I was hoping some of them would tickle my funny bone, but no pun in ten did.
posted by DreamerFi at 2:14 PM on August 23, 2016 [14 favorites]


Can you imagine a worse torment than being a judge who has to whittle down a list of jokes from which these were the best 10?
posted by shmegegge at 2:44 PM on August 23, 2016 [2 favorites]


My favorite: "Is it possible to mistake schizophrenia for telepathy, I hear you ask."
posted by salvia at 4:55 PM on August 23, 2016 [4 favorites]


(Though, is that punching down? I don't really think the point is to make fun of schizophrenic people, but maybe it is.)
posted by salvia at 4:57 PM on August 23, 2016 [1 favorite]


These jokes are terrible. Therefore here's 50 minutes more of them.
posted by Pyrogenesis at 4:58 PM on August 23, 2016 [3 favorites]

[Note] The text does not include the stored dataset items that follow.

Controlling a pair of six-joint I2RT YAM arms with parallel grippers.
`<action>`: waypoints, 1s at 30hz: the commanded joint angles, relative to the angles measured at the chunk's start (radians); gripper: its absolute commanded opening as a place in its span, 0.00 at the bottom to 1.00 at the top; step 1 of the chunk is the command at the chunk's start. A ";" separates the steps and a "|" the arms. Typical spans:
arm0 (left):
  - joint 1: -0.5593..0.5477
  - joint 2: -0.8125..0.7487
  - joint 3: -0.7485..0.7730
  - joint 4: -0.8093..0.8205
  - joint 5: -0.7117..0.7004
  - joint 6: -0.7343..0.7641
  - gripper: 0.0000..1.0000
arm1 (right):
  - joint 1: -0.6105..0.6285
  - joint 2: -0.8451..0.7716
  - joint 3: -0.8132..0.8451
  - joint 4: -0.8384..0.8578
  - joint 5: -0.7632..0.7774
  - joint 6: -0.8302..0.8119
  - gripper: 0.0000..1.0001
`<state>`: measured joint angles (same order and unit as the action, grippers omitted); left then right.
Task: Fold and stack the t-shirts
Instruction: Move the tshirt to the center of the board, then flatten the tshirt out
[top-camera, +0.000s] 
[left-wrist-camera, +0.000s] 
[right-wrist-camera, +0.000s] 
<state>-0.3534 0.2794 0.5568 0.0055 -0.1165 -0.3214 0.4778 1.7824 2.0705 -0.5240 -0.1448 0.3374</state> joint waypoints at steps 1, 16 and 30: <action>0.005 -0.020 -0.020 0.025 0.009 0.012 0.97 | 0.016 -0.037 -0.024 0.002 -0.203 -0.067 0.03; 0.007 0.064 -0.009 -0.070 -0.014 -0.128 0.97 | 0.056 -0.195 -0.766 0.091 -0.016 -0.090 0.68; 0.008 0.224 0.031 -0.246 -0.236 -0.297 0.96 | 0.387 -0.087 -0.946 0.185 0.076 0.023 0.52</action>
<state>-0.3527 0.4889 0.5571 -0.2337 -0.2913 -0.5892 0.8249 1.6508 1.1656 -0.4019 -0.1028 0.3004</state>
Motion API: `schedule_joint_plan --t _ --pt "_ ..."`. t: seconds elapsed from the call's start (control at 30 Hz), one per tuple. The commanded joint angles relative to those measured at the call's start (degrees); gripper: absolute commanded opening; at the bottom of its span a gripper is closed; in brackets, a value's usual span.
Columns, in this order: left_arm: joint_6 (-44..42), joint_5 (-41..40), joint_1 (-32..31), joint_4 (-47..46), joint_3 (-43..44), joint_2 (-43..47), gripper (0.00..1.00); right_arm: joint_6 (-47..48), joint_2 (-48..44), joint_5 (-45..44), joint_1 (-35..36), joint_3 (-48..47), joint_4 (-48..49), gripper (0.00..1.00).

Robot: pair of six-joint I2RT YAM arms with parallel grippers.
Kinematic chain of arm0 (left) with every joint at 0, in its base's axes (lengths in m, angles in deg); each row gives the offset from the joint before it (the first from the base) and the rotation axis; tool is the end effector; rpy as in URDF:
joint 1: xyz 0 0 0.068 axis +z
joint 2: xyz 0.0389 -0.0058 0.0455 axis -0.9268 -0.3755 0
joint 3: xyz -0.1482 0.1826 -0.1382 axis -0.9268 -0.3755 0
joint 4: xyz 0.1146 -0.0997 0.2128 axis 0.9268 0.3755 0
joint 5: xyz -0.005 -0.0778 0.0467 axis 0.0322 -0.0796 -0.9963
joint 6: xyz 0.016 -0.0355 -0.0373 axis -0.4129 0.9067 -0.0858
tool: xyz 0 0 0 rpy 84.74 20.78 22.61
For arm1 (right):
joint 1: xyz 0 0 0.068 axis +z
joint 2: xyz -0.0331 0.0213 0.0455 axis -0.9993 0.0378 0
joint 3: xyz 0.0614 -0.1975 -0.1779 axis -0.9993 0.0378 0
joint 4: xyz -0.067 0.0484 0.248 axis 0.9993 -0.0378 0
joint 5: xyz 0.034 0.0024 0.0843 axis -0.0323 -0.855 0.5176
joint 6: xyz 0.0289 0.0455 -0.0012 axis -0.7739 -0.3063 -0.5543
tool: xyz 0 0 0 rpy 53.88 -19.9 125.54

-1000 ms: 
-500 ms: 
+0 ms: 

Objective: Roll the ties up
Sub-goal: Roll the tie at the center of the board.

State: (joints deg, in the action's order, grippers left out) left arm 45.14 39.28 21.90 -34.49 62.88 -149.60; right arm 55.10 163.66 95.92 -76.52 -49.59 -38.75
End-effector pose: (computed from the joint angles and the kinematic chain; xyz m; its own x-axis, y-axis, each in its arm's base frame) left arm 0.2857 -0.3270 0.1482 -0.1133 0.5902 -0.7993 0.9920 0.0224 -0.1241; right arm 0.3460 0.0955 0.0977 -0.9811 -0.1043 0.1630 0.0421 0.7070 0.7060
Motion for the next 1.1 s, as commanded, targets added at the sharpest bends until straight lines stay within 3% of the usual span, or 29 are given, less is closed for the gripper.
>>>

Only five of the fifteen are actual puns

So, on average, one in three is a turd?


Yes, every turd one.
posted by Mr.Encyclopedia at 6:48 PM on August 23, 2016 [4 favorites]


Rectum?
posted by Devils Rancher at 7:49 PM on August 23, 2016


I noticed my subconscious was judging them - I imagined the Joker saying some and the Riddler saying others.
posted by BiggerJ at 11:28 PM on August 23, 2016 [1 favorite]


Rectum?

No, they're still good.
posted by deadwax at 12:07 AM on August 24, 2016 [1 favorite]


Rectum?

"Yes, miss. Blew 'em to pieces."
posted by Paul Slade at 12:48 AM on August 24, 2016


Milton Jones is great for a variety of one-liners - punny, whimsical, surreal e.g.

"Most of my relatives are police marksmen, apart from my grandad who was a bank robber. He died recently, surrounded by his family."